Available data:
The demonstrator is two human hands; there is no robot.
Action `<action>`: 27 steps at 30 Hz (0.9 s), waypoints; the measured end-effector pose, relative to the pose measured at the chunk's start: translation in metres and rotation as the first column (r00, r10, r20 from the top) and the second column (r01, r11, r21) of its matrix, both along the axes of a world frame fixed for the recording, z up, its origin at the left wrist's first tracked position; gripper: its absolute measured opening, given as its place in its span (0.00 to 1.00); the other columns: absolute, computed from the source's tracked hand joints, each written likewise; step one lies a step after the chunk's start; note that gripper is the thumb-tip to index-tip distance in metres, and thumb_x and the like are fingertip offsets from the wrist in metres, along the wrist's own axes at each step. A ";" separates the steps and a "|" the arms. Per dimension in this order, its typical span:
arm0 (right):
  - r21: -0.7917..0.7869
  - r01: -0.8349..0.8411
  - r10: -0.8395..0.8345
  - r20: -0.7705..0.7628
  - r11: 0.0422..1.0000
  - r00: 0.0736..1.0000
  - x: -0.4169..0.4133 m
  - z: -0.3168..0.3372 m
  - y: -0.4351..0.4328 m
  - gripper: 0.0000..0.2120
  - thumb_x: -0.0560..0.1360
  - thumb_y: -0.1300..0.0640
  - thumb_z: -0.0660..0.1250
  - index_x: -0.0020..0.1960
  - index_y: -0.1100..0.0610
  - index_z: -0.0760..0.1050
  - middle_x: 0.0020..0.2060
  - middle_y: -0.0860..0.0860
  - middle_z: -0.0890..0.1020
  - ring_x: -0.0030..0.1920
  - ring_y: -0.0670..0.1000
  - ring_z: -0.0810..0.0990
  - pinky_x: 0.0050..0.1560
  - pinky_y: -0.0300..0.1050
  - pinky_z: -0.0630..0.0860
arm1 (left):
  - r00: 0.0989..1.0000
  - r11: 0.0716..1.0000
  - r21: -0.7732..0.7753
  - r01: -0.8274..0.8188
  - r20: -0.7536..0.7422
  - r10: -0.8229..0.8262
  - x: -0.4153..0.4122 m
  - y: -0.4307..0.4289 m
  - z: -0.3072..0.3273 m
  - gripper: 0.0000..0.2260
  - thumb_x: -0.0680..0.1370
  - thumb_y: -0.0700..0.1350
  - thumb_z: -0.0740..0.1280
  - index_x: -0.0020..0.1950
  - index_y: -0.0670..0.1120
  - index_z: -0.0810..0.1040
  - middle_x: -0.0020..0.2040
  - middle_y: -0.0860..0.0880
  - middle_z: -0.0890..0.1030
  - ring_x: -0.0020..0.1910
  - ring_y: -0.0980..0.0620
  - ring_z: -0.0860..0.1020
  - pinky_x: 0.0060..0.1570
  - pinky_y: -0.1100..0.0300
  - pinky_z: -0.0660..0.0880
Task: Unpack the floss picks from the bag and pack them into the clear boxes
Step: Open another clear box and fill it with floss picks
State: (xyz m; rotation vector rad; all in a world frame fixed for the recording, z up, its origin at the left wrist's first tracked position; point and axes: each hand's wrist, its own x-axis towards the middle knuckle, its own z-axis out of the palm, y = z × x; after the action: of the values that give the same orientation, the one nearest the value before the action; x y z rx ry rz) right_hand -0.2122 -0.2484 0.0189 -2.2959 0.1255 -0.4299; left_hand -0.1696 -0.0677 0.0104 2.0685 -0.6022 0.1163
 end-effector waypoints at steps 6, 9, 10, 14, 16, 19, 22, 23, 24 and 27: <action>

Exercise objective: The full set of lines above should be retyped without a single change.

Output of the task:
The demonstrator is two human hands; there is no robot.
Action `<action>`: 27 steps at 30 Hz (0.9 s), waypoints; the measured end-effector pose, relative to the pose measured at the chunk's start: translation in metres and rotation as the first column (r00, r10, r20 from the top) and the second column (r01, r11, r21) of its matrix, both along the axes of a world frame fixed for the recording, z up, its origin at the left wrist's first tracked position; gripper: its absolute measured opening, given as its place in its span (0.00 to 1.00); the other columns: absolute, computed from the source's tracked hand joints, each written likewise; step one lies a step after the chunk's start; note that gripper is the thumb-tip to index-tip distance in metres, and thumb_x and the like are fingertip offsets from the wrist in metres, along the wrist's own axes at each step. A ";" separates the steps and a "|" the arms. Per dimension in this order, its typical span:
arm0 (right):
  - r21: -0.7917..0.7869
  - r01: -0.8349..0.8411
  - r10: -0.8395..0.8345
  - r20: -0.7705..0.7628
  - r11: 0.0422..1.0000
  - r00: 0.0736..1.0000
  - x: -0.4169..0.4133 m
  - z: -0.3168..0.3372 m
  - y: -0.4351..0.4328 m
  - gripper: 0.0000..0.2120
  - thumb_x: -0.0560..0.1360
  - thumb_y: -0.1300..0.0640
  - thumb_z: -0.0660..0.1250
  - index_x: -0.0020..0.1960
  - index_y: -0.1100..0.0610
  - index_z: -0.0760..0.1050
  - middle_x: 0.0020..0.2060
  - middle_y: -0.0860..0.0860
  - middle_z: -0.0890..0.1020
  - ring_x: -0.0030..0.1920
  - ring_y: -0.0670..0.1000
  - ring_z: -0.0810..0.0990
  - pinky_x: 0.0050..0.1560
  - pinky_y: -0.0300..0.1050
  - pinky_z: -0.0630..0.0860
arm1 (left):
  - r00: 0.0989..1.0000
  - r11: 0.0716..1.0000
  - r21: -0.7732..0.7753
  - r01: -0.8274..0.8188
  - r20: -0.7536..0.7422
  - r10: -0.8229..0.8262
  - x: -0.4153..0.4122 m
  - y: -0.4307..0.4289 m
  - z: -0.3072..0.3273 m
  - gripper: 0.0000..0.2260
  - thumb_x: -0.0680..0.1370
  - thumb_y: -0.0700..0.1350
  - thumb_z: -0.0740..0.1280
  - index_x: -0.0020..0.1950
  - index_y: -0.0670..0.1120
  - index_z: -0.0810..0.1040
  - middle_x: -0.0020..0.2040
  - middle_y: -0.0860..0.0880
  - middle_z: -0.0890..0.1030
  - ring_x: -0.0020..0.1910
  - ring_y: -0.0980..0.0620
  - ring_z: -0.0860..0.1020
  - pinky_x: 0.0060..0.1570
  - pinky_y: -0.1100..0.0300
  - pinky_z: -0.0660..0.0880
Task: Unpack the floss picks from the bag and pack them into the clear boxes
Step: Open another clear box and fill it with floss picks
State: (xyz m; rotation vector rad; all in a world frame fixed for the recording, z up, its origin at the left wrist's first tracked position; point and axes: each hand's wrist, its own x-axis towards the middle knuckle, its own z-axis out of the palm, y = z × x; after the action: of the values that give the same orientation, the one nearest the value before the action; x y z rx ry rz) right_hand -0.2122 -0.2484 0.0189 -2.2959 0.1255 -0.4299; left_hand -0.1696 -0.0677 0.0104 2.0685 -0.6022 0.1163
 end-effector waypoints at steps 6, 9, 10, 14, 16, 19, 22, 23, 24 and 27: <action>

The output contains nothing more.